In many ways, “The Disaster Artist” is similar to the “comedy of errors” films about filmmaking such as “Ed Wood” and “Bowfinger,” but Franco doesn’t veer into that direction completely, which is fascinating, and part of the reason I had to sleep on writing this review after finally seeing the film. Because the film is from Sestero’s point-of-view as opposed to Wiseau’s, which makes sense since it was based on Sestero’s book, that changes the perspective of the film, and I’m almost not sure if that was the right direction. If the film had transformed the story into Wiseau’s POV of the events after Sestero first sees Wiseau do his unique interpretation of Tennessee Williams in an acting class, I might have felt like the arc of realization about his film Wiseau had in the film, and the fact that it IS Wiseau’s realization, not Greg’s, would have made for a more straightforward and compelling narrative. For much of the film, Sestero (played well by Dave Franco), is a passive protagonist, at the will of James’s Wiseau, looking on with befuddlement as Wiseau tries to make this film. He has a romantic arc with Amber (a bartender played by Dave’s real-life wife, Alison Brie), and it is important for him to be the main character, so to speak, when an opportunity to have a role in “Malcolm in the Middle,” and the lead-up to the premiere, are considered, but maybe the film would have been better as an “Ed Wood,” with Wiseau as the main character, because he’s the one whose actions drive the narrative. It’s an interesting pickle this film finds itself in, and I’m not quite sure what the right way out of it could have been.

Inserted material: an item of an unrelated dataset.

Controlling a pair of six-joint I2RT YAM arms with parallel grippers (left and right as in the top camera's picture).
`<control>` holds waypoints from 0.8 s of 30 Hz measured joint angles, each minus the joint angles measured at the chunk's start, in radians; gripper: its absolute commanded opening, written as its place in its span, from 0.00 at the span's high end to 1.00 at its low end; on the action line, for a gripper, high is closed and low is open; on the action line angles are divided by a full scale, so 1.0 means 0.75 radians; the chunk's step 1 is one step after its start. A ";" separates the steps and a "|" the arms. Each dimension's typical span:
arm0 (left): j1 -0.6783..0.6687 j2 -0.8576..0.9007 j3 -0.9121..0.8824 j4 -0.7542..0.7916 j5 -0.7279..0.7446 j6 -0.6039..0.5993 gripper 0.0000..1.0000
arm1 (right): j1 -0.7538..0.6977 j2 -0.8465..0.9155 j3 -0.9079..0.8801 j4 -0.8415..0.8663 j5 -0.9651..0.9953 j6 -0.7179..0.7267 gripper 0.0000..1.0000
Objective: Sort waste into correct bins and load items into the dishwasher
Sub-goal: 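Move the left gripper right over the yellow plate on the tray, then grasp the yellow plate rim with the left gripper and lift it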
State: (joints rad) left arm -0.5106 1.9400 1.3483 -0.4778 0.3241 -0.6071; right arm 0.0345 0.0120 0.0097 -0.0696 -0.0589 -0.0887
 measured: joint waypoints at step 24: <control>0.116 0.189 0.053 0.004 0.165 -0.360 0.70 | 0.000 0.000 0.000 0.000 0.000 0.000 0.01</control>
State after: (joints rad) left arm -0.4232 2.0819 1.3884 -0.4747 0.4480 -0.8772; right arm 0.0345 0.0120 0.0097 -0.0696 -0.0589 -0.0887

My uncertainty about Franco’s film, and how I successful I think it is, extends to his performance, in general, as Wiseau. It’s impossible to say that he doesn’t throw himself into the role of the enigmatic and bizarre auteur, affecting Wiseau’s weird manner and accent, but I don’t know if I would characterize it as great work from the actor. I certainly don’t see it on the level of his dramatic work in “127 Hours” or his comedic explosion in “Pineapple Express,” but I don’t know that anyone else could have played Wiseau better. That feels like a perfect summary for my experience in “anticipating” “The Disaster Artist,” and how it immortalizes the surreal history of “The Room”- it does what it does as well as I think anyone could have done it, even if it doesn’t do it as well as other filmmakers have done when it comes to their subjects. If that doesn’t seem to make sense, it’s certainly of a piece with the film whose making it chronicles.